(Stored records)

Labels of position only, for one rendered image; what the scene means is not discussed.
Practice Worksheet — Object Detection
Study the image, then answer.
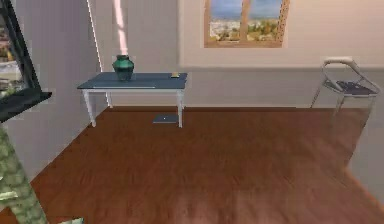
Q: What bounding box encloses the blue top white table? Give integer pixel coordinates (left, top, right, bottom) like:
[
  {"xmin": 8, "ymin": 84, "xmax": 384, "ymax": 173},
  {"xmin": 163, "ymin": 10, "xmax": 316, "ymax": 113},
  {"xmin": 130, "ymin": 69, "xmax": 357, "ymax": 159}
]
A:
[{"xmin": 76, "ymin": 71, "xmax": 189, "ymax": 129}]

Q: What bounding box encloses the grey metal frame chair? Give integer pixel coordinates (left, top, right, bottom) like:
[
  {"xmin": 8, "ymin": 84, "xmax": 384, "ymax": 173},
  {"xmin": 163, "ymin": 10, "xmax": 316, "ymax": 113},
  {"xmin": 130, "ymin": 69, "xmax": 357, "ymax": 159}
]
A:
[{"xmin": 309, "ymin": 56, "xmax": 382, "ymax": 117}]

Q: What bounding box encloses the grey flat laptop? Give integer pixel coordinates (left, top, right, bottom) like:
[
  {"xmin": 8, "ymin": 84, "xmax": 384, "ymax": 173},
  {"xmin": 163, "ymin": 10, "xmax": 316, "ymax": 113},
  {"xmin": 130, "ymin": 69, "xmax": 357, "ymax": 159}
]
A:
[{"xmin": 152, "ymin": 114, "xmax": 180, "ymax": 125}]

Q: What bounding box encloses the green rusty vase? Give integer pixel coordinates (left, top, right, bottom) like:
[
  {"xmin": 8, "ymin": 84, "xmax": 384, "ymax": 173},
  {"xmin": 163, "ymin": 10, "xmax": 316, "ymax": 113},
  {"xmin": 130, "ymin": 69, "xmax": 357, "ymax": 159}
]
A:
[{"xmin": 111, "ymin": 54, "xmax": 135, "ymax": 82}]

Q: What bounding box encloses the black framed window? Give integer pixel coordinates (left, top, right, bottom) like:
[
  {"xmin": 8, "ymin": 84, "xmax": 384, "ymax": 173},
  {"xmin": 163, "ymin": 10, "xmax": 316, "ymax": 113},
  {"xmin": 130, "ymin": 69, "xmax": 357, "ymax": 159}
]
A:
[{"xmin": 0, "ymin": 0, "xmax": 53, "ymax": 124}]

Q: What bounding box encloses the wooden framed window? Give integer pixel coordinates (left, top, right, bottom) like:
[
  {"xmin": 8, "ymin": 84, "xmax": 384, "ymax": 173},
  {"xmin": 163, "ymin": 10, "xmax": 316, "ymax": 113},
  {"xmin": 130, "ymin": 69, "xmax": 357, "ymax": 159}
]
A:
[{"xmin": 203, "ymin": 0, "xmax": 291, "ymax": 49}]

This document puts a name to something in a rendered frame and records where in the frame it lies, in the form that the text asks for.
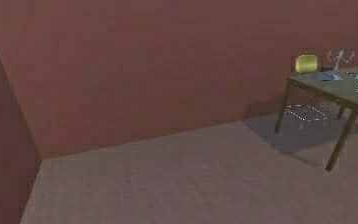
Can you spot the olive wooden table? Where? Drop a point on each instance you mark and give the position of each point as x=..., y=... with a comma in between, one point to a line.
x=340, y=90

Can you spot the chair with yellow cushion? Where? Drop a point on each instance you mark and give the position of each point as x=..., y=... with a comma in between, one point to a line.
x=306, y=63

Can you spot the silver candelabra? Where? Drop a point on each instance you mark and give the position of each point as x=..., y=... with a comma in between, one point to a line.
x=337, y=61

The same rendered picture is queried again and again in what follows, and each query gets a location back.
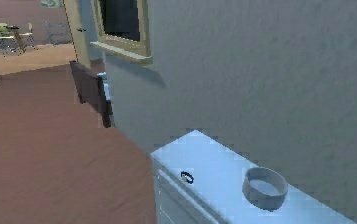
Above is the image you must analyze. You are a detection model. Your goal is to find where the beige room door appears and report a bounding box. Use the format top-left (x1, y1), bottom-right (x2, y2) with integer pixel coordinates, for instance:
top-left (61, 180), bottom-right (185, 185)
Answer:
top-left (62, 0), bottom-right (92, 69)

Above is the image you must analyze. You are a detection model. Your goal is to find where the dark brown bed frame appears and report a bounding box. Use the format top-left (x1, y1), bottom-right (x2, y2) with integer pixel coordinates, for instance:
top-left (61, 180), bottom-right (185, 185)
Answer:
top-left (68, 60), bottom-right (115, 129)

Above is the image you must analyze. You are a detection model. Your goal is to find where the white chair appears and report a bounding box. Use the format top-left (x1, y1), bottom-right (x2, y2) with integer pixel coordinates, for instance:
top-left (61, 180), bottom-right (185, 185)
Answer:
top-left (19, 22), bottom-right (38, 50)

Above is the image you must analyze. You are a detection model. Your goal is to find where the grey wire chair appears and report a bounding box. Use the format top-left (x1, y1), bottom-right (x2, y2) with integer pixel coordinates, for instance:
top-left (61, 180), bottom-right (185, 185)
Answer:
top-left (43, 19), bottom-right (73, 46)

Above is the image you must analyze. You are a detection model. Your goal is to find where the white chest of drawers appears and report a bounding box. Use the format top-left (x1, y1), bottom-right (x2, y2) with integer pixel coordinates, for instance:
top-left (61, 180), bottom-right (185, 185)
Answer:
top-left (150, 129), bottom-right (357, 224)

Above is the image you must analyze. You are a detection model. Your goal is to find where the grey round bowl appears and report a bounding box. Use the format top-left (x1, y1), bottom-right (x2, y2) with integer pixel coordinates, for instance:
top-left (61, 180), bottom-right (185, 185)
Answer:
top-left (241, 166), bottom-right (289, 212)

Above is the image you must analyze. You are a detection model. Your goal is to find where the green framed picture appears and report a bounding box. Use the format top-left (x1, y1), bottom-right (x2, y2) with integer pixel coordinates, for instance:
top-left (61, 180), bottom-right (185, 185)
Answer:
top-left (40, 0), bottom-right (64, 9)

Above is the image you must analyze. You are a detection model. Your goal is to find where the dark wooden table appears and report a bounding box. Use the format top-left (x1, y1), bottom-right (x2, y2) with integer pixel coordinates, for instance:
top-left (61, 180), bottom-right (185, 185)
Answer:
top-left (0, 25), bottom-right (27, 54)

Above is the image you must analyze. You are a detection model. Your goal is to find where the small black ring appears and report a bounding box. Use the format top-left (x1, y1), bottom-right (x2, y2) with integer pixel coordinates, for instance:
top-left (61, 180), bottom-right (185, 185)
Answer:
top-left (180, 170), bottom-right (195, 185)

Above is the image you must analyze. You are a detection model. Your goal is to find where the green chair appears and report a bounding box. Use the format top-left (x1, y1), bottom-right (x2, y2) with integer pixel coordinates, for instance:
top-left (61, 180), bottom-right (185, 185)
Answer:
top-left (0, 22), bottom-right (14, 54)

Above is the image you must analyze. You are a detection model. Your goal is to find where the window with beige frame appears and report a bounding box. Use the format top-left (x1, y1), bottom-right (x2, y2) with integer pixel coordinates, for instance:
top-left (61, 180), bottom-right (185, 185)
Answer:
top-left (89, 0), bottom-right (154, 66)

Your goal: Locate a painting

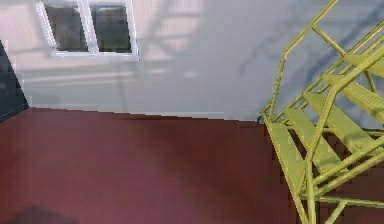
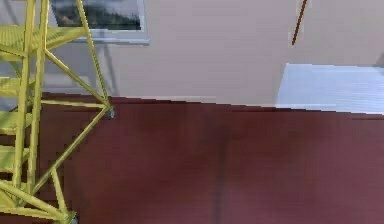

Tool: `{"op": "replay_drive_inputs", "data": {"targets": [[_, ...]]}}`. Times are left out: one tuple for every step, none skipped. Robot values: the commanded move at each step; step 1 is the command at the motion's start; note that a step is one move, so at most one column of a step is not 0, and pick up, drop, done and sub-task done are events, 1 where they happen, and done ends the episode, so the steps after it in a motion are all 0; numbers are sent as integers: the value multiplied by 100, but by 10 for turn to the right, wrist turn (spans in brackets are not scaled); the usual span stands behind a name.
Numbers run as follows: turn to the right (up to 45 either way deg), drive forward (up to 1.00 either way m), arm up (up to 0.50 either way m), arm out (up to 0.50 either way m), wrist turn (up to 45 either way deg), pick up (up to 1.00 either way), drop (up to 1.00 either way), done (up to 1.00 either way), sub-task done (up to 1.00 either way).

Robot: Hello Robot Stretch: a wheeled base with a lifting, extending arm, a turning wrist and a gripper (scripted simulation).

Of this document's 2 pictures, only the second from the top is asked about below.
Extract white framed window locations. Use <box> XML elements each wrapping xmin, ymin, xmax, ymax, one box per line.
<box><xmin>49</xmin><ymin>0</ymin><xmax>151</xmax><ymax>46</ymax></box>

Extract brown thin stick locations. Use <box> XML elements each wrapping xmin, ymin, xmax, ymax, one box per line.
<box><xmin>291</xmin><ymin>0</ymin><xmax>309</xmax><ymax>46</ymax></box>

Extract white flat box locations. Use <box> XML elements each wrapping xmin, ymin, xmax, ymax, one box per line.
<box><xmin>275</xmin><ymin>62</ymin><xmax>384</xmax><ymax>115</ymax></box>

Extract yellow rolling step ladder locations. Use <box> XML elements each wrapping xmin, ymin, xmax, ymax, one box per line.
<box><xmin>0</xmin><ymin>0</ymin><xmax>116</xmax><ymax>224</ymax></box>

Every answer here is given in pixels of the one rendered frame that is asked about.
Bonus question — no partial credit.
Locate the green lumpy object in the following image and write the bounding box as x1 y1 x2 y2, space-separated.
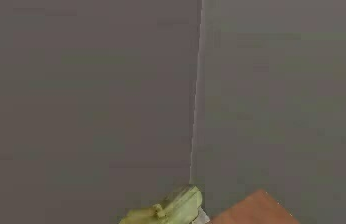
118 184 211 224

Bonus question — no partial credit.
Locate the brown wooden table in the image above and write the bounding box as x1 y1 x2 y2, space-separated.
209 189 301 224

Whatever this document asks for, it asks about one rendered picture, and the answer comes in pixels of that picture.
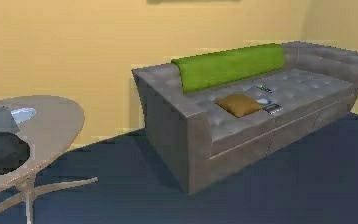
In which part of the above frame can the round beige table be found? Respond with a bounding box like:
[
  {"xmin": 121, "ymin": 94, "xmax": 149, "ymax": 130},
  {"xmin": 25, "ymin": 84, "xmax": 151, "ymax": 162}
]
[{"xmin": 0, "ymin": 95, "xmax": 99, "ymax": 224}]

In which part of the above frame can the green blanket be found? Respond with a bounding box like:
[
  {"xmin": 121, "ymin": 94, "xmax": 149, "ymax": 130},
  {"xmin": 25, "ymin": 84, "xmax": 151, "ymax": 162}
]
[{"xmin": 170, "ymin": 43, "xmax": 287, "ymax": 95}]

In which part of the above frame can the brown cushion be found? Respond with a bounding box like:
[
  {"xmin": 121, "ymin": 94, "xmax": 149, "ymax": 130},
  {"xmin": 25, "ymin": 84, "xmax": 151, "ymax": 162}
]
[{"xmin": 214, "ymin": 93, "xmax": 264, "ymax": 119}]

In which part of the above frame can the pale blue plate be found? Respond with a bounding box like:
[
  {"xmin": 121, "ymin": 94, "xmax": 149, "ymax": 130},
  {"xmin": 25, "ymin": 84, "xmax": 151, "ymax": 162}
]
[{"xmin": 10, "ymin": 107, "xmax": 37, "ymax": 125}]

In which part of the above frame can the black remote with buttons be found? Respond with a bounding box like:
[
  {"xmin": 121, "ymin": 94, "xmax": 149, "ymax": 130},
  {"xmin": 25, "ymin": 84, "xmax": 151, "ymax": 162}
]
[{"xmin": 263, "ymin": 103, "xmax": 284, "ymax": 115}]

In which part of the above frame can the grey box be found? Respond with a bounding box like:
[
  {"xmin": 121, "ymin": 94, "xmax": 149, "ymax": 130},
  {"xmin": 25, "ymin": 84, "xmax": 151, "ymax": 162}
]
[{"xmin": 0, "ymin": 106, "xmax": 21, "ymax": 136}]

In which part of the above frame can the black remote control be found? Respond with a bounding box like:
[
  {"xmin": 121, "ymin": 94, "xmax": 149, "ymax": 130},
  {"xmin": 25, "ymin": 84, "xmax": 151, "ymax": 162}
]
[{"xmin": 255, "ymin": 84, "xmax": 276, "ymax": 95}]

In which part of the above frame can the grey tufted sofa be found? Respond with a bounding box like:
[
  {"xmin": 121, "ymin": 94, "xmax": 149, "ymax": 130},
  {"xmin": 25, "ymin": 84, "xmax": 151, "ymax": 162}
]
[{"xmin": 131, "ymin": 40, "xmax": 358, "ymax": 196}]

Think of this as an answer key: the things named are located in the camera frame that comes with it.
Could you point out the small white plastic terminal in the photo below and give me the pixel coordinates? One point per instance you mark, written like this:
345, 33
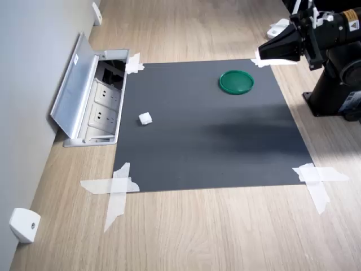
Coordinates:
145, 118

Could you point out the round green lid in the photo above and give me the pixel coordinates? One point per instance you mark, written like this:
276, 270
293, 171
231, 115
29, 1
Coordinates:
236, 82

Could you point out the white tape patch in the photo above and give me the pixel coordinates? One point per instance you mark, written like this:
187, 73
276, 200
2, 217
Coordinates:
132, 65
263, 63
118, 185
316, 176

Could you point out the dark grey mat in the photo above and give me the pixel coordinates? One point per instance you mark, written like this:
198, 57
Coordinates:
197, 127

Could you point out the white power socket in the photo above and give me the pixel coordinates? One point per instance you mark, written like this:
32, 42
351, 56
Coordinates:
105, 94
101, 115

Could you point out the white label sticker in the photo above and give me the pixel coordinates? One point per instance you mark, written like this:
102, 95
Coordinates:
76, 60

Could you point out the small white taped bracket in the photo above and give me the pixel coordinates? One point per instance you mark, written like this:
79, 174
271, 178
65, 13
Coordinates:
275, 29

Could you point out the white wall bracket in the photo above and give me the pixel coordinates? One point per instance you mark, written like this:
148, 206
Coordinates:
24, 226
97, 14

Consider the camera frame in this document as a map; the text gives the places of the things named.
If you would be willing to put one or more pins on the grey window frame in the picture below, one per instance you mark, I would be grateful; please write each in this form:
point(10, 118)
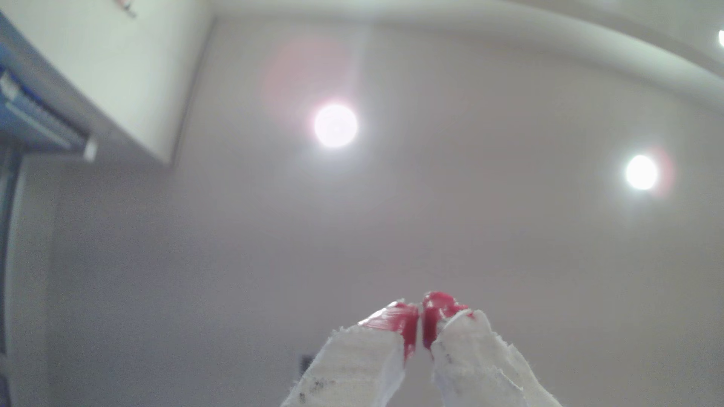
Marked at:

| TASK TO COMPLETE |
Check each line above for the string "named" and return those that contain it.

| EXPECTED OUTPUT |
Think of this as an answer key: the things named are located in the camera frame that comes with it.
Consider the camera frame in this document as a map; the text gives the places of the things named.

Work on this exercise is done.